* REQUIRED WORK *
Give the data below again exactly as it stands. Omit the pictures.

········

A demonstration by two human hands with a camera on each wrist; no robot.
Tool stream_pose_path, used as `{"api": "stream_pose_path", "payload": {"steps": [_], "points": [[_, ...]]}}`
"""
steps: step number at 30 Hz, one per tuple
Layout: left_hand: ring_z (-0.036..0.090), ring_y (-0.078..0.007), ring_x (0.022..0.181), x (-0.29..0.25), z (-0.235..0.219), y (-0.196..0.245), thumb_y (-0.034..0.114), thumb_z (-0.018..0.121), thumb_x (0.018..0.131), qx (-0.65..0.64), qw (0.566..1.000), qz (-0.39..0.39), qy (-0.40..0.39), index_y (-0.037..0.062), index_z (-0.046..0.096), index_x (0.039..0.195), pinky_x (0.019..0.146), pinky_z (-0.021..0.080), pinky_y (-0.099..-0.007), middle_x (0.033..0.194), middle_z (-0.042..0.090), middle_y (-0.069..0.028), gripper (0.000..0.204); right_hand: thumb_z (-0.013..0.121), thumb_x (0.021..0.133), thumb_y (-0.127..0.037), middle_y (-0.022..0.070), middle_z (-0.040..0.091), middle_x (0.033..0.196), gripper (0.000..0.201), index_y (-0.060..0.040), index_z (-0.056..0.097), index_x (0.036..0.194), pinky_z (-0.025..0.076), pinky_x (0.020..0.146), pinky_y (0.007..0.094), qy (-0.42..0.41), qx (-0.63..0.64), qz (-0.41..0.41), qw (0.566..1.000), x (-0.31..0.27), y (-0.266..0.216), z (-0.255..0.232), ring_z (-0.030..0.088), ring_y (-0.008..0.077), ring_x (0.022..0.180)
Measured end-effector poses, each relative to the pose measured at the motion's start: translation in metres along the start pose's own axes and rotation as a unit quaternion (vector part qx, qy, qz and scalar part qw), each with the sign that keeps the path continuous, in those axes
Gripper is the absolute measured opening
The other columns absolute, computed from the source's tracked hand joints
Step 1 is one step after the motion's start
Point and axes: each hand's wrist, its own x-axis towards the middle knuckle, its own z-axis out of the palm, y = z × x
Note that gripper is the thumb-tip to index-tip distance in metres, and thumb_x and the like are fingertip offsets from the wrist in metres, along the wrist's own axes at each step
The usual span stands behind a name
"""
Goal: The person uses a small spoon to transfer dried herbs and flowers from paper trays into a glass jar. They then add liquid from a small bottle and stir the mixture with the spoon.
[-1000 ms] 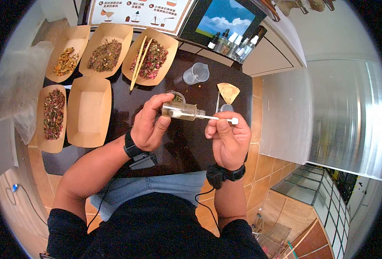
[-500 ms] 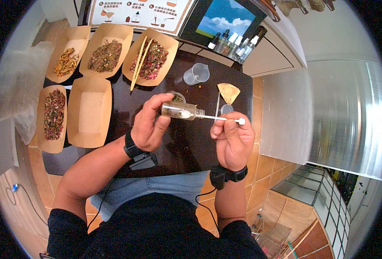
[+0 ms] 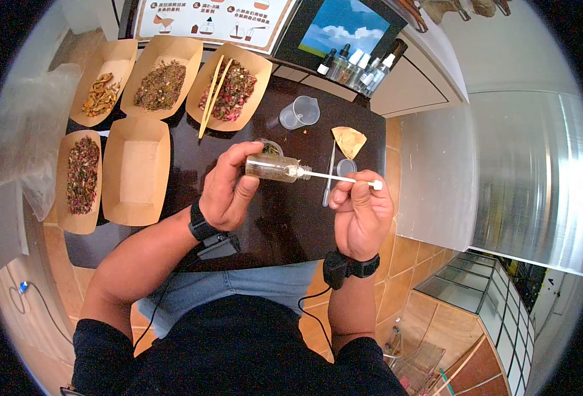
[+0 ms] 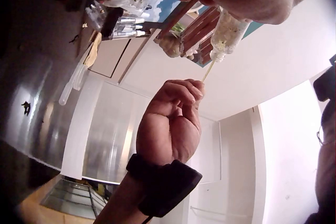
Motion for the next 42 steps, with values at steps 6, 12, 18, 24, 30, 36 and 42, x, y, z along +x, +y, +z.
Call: {"api": "stream_pose_path", "payload": {"steps": [6,12,18,24,30,36,42], "points": [[0.066,-0.0319,0.123,0.0,0.001,0.0,0.025,0.056,0.114,0.003,1.0,0.0,0.002,-0.0031,0.048,0.151,0.108,0.051,-0.0405,0.137,0.063,-0.0219,0.047,0.068,0.109,-0.019,0.0134,0.076,0.099,0.021,0.0006,0.066,0.118,0.054,0.069,0.0356,0.0,0.0,-0.002,1.0,0.0,0.0,0.0,0.067,0.0195,0.078],[0.066,-0.0302,0.123,0.0,0.002,-0.002,0.027,0.056,0.115,0.014,1.0,-0.01,-0.005,-0.003,0.046,0.151,0.109,0.051,-0.0402,0.138,0.063,-0.0211,0.048,0.066,0.11,-0.019,0.0126,0.074,0.101,0.02,-0.0016,0.064,0.119,0.054,0.072,0.0366,0.002,0.022,0.021,1.0,0.004,0.008,0.0,0.066,0.0202,0.081],[0.066,-0.0312,0.104,0.001,0.009,-0.009,0.02,0.063,0.11,-0.066,0.996,0.005,0.063,-0.0004,0.049,0.15,0.093,0.054,-0.0392,0.126,0.064,-0.0198,0.046,0.065,0.111,-0.02,0.0127,0.07,0.102,0.02,-0.0025,0.062,0.119,0.055,0.074,0.0381,-0.015,0.045,0.043,0.998,0.009,0.024,0.02,0.066,0.0213,0.082],[0.067,-0.0333,0.108,0.0,0.01,-0.009,0.019,0.069,0.107,-0.052,0.997,0.011,0.059,0.0002,0.049,0.149,0.095,0.055,-0.0409,0.128,0.064,-0.0209,0.05,0.064,0.112,-0.021,0.0109,0.07,0.101,0.02,-0.0023,0.061,0.119,0.056,0.074,0.0378,-0.031,0.051,0.057,0.997,0.013,0.037,0.037,0.067,0.0208,0.083],[0.071,-0.0352,0.116,0.001,0.008,-0.003,0.017,0.078,0.101,-0.004,0.998,0.018,0.064,0.0008,0.05,0.148,0.098,0.057,-0.043,0.132,0.066,-0.0216,0.057,0.065,0.111,-0.021,0.011,0.071,0.099,0.021,-0.0014,0.062,0.119,0.057,0.073,0.0371,-0.028,0.056,0.081,0.995,0.011,0.04,0.043,0.068,0.021,0.082],[0.075,-0.0323,0.112,0.001,0.009,-0.001,0.02,0.086,0.095,-0.059,0.996,-0.03,0.063,0.0026,0.055,0.144,0.095,0.06,-0.0398,0.13,0.07,-0.0181,0.061,0.066,0.111,-0.018,0.0115,0.072,0.1,0.023,0.0001,0.063,0.125,0.057,0.073,0.0353,-0.039,0.061,0.096,0.993,0.007,0.043,0.042,0.069,0.0205,0.083],[0.075,-0.0338,0.111,0.004,0.008,-0.004,0.019,0.088,0.092,-0.027,0.998,-0.015,0.05,0.0023,0.063,0.134,0.096,0.059,-0.0405,0.124,0.073,-0.0184,0.052,0.067,0.109,-0.013,0.0118,0.074,0.098,0.022,0.001,0.064,0.126,0.058,0.074,0.0333,-0.037,0.082,0.113,0.989,0.003,0.042,0.043,0.071,0.0206,0.083]]}}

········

* ANSWER BOX *
A demonstration by two human hands with a camera on each wrist; no robot.
Tool stream_pose_path, used as `{"api": "stream_pose_path", "payload": {"steps": [_], "points": [[_, ...]]}}`
"""
steps: step number at 30 Hz, one per tuple
Layout: left_hand: ring_z (-0.036..0.090), ring_y (-0.078..0.007), ring_x (0.022..0.181), x (-0.29..0.25), z (-0.235..0.219), y (-0.196..0.245), thumb_y (-0.034..0.114), thumb_z (-0.018..0.121), thumb_x (0.018..0.131), qx (-0.65..0.64), qw (0.566..1.000), qz (-0.39..0.39), qy (-0.40..0.39), index_y (-0.037..0.062), index_z (-0.046..0.096), index_x (0.039..0.195), pinky_x (0.019..0.146), pinky_z (-0.021..0.080), pinky_y (-0.099..-0.007), middle_x (0.033..0.194), middle_z (-0.042..0.090), middle_y (-0.069..0.028), gripper (0.000..0.204); right_hand: thumb_z (-0.013..0.121), thumb_x (0.021..0.133), thumb_y (-0.127..0.037), middle_y (-0.022..0.070), middle_z (-0.040..0.091), middle_x (0.033..0.196), gripper (0.000..0.201), index_y (-0.060..0.040), index_z (-0.056..0.097), index_x (0.036..0.194), pinky_z (-0.025..0.076), pinky_x (0.020..0.146), pinky_y (0.007..0.094), qy (-0.42..0.41), qx (-0.63..0.64), qz (-0.41..0.41), qw (0.566..1.000), x (-0.31..0.27), y (-0.266..0.216), z (-0.255..0.232), ring_z (-0.030..0.088), ring_y (-0.008..0.077), ring_x (0.022..0.180)
Measured end-effector poses, each relative to the pose measured at the motion's start: translation in metres along the start pose's own axes and rotation as a unit quaternion (vector part qx, qy, qz and scalar part qw), each with the sign that keeps the path continuous, in those axes
Gripper is the absolute measured opening
The other columns absolute, computed from the source's tracked hand joints
Step 1 is one step after the motion's start
Point and axes: each hand's wrist, its own x-axis towards the middle knuckle, its own z-axis out of the palm, y = z × x
Note that gripper is the thumb-tip to index-tip distance in metres, and thumb_x and the like are fingertip offsets from the wrist in metres, along the wrist's own axes at each step
The usual span stands behind a name
"""
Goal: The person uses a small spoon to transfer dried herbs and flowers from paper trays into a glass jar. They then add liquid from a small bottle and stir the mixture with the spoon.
[-1000 ms] 
[-500 ms] 
[+0 ms] 
[+0 ms] 
Motion for the next 42 steps, with values at steps 6, 12, 18, 24, 30, 36 and 42, x, y, z along +x, +y, +z.
Call: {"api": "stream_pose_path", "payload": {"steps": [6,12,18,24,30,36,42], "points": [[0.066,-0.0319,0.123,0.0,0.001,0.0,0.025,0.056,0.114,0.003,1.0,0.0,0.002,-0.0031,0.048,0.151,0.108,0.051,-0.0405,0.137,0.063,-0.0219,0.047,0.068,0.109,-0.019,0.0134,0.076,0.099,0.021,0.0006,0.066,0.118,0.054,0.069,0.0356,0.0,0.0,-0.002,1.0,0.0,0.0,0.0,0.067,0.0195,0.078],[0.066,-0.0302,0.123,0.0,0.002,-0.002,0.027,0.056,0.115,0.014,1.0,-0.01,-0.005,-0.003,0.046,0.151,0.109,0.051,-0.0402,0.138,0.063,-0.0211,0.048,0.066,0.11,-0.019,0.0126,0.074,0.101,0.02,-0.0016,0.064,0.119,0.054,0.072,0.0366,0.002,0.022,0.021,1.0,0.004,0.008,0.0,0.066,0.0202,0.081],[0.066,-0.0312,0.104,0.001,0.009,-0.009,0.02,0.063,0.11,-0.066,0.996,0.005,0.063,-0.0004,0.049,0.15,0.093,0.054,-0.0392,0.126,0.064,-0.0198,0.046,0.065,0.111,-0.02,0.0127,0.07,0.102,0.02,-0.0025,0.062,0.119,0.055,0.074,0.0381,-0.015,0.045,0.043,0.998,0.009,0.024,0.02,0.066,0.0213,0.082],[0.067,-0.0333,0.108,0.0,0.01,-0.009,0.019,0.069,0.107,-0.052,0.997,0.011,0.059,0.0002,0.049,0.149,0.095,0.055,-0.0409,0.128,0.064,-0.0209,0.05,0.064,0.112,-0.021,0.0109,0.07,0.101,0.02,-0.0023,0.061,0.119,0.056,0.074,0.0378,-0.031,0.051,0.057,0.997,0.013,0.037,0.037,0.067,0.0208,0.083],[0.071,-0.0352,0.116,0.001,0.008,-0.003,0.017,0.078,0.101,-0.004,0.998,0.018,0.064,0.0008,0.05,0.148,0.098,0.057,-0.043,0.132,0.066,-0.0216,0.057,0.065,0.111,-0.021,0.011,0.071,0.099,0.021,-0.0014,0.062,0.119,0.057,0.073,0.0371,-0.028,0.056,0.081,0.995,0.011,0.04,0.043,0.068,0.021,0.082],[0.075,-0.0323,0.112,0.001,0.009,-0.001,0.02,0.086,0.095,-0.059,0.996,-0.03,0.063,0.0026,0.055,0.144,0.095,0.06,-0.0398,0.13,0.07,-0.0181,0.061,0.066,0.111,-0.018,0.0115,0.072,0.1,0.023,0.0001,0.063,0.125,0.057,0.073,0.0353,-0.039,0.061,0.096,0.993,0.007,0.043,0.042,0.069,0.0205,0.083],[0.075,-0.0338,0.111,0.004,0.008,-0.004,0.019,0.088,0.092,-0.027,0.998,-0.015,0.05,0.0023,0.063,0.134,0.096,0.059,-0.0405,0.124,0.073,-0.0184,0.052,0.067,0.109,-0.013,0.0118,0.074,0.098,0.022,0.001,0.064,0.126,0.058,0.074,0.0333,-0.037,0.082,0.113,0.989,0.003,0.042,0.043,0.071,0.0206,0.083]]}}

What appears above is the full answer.